Но сюжет не ограничивался обобщением страшного, бытовой интонацией отчаяния. Тогда бы он оказался всего лишь очередным случаем журнальной сенсации, такой же, как пожары и катастрофы. Еще раз страсти-мордасти. Они вроде бы разрывают сердце, очень пугают, а сигналов бедствия не подают.
Вертов свой сюжет только для того и строил, чтобы подать сигнал.
Он трубил тревогу — громко, во всеуслышание, а не занимался предоставлением публике возможности лицезреть драму. Об этом думал меньше всего.
Главным для Вертова была не драма, а выход из нее.
Это был сюжет отчаяния, но не обреченности.
Не безвольно опущенных рук, а рук, сжатых в кулак: «Спасите!..»
Сделайте
Знаю: нет больше сил, но они должны, должны быть.
Спасите!..
Нельзя, чтобы от голода гибли дети.
«Тел метелица…».
Нельзя революцию отдать на съедение голоду, нельзя!
Спасите!!!
Частные моменты бедствия, особенно страшные бытом своих проявлений, аргументировали звенящую силу призыва.
Эта важнейшая, может быть, даже основная черта метода Вертова — сочетание бытового и пафосного — впоследствии будет проявляться во всех лептах обязательно, хотя и очень разно.
Но символично, что сюжет, с которого начинался не столько новый киножурнал, сколько новый Вертов, намерение слить воедино обыденное и высокое показал сразу же без обиняков: в лозунговом виде.
Отправляясь на съемку, Вертов не собирал в какой-нибудь походный сундучок все свои манифесты, чтобы иметь возможность сверить любое практическое действие с выдвинутой программой, а садясь за монтажный стол, не обкладывался со всех сторон своими декларациями: то в написанное глянет, то на пленку, то в написанное, то снова на пленку…
Связь между провозглашенными принципами и живой, трепетной плотью искусства была гораздо более глубокой и сложной.
Обе фразы, сочетавшие отчаянность момента с пафосом клича, могли принадлежать огромному числу людей той эпохи.
Слова, естественно, могли быть другие, смысл сказанного — тот же: спасти детей, спасти революцию.
Но в данном конкретном случае эти фразы, выражая мысли миллионов, принадлежали Вертову.
Они поднимались из глубины души не потому, что это соответствовало методу, а потому, что соответствовало природе чувственного восприятия Вертовым окружающего мира.
«Горем горя», он кожей своей (никогда не дубевшей) ощущал палящий жар трагедии.
На гребне вдохновения чувства, порожденные соприкосновением с миром, конкретные моменты быта неизменно переплавляли в явления бытия.
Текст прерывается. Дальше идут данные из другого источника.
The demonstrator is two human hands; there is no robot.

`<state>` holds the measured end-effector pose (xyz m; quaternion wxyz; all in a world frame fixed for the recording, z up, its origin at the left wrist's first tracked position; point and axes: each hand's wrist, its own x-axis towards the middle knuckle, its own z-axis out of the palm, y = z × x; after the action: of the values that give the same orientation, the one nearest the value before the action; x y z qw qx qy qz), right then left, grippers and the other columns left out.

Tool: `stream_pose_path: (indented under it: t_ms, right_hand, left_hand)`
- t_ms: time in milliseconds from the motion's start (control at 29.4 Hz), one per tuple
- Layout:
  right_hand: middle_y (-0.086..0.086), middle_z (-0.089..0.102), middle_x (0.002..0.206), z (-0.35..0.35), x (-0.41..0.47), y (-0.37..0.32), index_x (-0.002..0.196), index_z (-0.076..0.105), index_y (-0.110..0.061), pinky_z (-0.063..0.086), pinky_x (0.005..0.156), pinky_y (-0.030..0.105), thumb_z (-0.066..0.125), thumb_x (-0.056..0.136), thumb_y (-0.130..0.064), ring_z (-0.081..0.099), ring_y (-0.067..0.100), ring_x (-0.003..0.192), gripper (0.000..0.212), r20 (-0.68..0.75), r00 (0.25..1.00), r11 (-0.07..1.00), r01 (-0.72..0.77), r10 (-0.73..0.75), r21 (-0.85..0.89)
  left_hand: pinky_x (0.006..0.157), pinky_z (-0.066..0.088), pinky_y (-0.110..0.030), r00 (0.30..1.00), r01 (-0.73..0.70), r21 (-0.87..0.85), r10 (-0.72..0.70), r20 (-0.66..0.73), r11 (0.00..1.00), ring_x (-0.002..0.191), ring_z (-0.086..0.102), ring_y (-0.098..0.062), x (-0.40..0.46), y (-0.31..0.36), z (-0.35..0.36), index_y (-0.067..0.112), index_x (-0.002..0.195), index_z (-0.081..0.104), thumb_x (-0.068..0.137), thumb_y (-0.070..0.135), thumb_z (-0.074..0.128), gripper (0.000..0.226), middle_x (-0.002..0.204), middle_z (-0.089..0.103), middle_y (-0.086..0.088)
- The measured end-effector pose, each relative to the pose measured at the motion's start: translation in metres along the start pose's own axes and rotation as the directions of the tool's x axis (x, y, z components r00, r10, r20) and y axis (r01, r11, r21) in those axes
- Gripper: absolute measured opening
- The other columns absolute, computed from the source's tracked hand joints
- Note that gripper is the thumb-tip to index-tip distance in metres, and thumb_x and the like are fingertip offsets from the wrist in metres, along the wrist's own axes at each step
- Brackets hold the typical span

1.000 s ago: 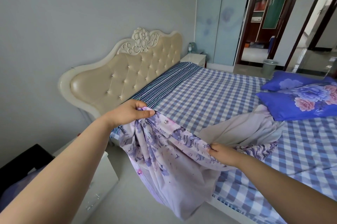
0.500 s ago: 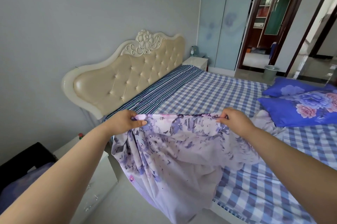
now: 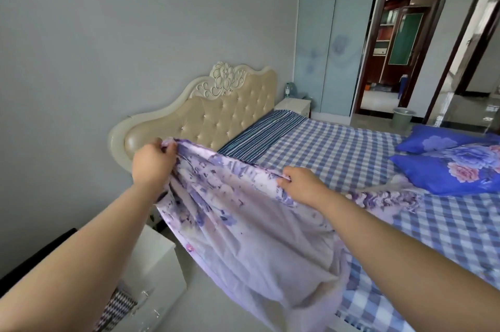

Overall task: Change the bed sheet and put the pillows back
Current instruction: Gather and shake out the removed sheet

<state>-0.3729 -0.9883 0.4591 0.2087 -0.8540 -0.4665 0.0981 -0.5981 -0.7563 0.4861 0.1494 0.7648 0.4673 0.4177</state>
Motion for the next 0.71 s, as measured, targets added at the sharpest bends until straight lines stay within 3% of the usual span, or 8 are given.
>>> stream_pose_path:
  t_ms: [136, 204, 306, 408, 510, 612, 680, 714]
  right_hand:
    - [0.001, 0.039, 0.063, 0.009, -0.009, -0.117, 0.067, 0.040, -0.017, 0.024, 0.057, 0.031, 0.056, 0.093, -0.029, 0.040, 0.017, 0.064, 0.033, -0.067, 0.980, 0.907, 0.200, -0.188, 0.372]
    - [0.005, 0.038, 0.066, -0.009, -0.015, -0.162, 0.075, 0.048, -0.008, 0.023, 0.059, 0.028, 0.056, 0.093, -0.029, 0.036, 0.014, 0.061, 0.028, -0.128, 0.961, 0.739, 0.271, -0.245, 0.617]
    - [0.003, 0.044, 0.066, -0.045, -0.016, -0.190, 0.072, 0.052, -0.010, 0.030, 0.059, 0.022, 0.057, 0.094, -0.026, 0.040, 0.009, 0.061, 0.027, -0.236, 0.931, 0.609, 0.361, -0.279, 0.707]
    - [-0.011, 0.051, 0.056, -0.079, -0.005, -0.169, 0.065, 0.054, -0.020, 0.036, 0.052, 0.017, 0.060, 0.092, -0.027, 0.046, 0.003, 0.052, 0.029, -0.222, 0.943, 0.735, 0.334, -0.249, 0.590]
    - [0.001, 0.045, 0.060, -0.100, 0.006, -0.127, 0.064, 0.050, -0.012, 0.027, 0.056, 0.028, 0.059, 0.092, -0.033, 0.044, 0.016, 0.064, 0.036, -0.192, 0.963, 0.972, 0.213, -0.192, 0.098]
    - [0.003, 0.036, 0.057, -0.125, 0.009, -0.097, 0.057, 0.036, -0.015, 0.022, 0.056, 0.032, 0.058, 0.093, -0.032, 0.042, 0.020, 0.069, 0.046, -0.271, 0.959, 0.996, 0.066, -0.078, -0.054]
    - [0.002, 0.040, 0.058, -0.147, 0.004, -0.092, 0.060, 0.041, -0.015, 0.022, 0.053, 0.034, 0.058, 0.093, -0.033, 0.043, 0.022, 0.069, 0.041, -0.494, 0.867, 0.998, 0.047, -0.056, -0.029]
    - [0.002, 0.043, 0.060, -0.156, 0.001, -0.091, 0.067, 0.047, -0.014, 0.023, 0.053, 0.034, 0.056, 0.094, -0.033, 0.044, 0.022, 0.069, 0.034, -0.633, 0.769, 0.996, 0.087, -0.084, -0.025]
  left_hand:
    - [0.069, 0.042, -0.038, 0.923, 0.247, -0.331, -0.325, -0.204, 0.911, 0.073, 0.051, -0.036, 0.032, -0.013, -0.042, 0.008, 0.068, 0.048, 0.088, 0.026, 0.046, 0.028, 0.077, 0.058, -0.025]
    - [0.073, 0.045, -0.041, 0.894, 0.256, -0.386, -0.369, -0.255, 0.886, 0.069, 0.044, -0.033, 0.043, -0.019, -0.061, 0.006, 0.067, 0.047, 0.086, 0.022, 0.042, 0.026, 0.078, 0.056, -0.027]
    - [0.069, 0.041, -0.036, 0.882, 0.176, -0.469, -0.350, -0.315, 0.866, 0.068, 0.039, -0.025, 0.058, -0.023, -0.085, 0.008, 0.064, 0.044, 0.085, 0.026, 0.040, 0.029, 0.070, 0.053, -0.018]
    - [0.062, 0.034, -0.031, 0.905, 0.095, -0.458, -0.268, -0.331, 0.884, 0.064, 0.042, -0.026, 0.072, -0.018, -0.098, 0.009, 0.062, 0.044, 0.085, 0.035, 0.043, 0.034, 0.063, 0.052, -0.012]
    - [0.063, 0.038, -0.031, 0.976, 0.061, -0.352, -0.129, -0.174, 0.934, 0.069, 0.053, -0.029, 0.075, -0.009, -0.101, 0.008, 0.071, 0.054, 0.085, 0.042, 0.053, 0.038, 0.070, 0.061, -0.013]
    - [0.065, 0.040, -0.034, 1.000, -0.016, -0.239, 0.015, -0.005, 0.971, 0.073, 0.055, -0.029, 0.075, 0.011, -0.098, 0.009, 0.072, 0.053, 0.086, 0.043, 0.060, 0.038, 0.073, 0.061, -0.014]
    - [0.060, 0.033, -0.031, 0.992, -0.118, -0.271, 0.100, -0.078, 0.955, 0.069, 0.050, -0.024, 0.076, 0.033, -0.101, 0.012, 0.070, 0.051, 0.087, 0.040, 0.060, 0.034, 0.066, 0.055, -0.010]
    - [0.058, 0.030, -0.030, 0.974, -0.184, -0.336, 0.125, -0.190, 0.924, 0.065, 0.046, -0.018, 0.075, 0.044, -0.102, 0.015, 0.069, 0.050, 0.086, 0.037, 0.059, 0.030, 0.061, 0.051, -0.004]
Переплавляли в обобщения.
Так уж устроено было вертовское мироощущение. Из него и вырастал метод.
Многообразие чувств влекло за собой такое разнообразие форм осуществления, что нередко казалось, будто Вертов не только не подчиняется каким бы то ни было законам, по отступает даже от тех, которые сам себе определил.
А это было не так.
Новые формы (часто действительно резко отличные от предшествующих) являли зрителю разные грани, но одного метода. Первая такая грань на мгновение, пока еще «крайне осторожно» блеснула в первом номере нового киножурнала.
Но «осторожничал» Вертов недолго.
В 1922 году журнал «Кино-Правда» выходил часто — каждую неделю.
Издание журнала СНК временно оставил под своим контролем, наметив дату проверки — третье августа.
В августе ВФКО сообщал Совнаркому: выпущено семь номеров, восьмой выходит в ближайшую неделю, журнал постоянно показывается в 1-м Госкинотеатре (на Арбатской площади), а по воскресеньям с 11 часов ночи под открытым небом на Страстной.